[alsa-devel] [PATCH] usb-audio: not submit urb for stopped endpoint
While output urb's snd_complete_urb() is executing, calling prepare_outbound_urb() may cause endpoint stopped before prepare_outbound_urb() returns and result in next urb submitted to stopped endpoint. usb-audio driver cannot re-use it afterwards as the urb is still hold by usb stack.
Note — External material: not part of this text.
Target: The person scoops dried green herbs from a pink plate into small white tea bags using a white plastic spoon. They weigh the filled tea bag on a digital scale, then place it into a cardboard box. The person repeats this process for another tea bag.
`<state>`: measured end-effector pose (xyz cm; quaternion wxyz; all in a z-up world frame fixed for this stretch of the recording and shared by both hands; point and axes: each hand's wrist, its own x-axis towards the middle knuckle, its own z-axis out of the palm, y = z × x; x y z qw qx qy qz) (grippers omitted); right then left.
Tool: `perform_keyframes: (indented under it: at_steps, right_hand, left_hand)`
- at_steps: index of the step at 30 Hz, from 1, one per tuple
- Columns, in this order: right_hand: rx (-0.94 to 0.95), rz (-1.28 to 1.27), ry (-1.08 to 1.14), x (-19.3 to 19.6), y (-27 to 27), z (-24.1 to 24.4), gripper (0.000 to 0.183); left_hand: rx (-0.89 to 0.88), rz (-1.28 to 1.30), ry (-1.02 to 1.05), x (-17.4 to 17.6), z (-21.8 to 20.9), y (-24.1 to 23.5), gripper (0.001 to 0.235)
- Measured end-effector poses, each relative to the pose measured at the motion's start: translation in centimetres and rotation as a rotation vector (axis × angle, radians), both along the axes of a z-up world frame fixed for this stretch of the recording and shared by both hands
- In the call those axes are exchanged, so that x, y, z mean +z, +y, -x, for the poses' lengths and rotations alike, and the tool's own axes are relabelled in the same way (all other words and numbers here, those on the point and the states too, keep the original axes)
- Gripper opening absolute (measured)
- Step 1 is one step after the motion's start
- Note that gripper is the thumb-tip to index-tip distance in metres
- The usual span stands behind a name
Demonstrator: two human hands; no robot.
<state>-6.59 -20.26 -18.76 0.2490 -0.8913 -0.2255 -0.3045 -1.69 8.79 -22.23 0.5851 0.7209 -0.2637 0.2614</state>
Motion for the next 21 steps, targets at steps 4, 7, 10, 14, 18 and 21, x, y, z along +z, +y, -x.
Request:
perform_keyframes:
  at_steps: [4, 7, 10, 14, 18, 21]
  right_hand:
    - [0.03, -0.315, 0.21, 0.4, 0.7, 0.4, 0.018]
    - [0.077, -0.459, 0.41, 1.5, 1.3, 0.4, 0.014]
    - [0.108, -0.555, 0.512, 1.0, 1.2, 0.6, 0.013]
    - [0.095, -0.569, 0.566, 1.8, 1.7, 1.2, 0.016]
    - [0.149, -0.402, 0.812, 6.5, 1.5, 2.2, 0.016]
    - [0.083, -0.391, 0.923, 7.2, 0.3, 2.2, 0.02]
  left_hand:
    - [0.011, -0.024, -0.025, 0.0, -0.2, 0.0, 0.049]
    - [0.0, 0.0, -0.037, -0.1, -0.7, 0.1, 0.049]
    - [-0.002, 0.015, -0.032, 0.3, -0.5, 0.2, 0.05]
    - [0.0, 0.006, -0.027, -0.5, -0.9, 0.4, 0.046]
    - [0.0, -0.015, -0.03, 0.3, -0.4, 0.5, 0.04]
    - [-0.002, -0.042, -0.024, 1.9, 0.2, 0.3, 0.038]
This change checks EP_FLAG_RUNNING flag after prepare_outbound_urb() again to let snd_complete_urb() know the endpoint already stopped and does not submit next urb.
We observed two scenario have this issue: 1. While executing snd_complete_urb() to complete an output urb, calling prepare_outbound_urb() let deactive_urbs() get called to unlink all active urbs.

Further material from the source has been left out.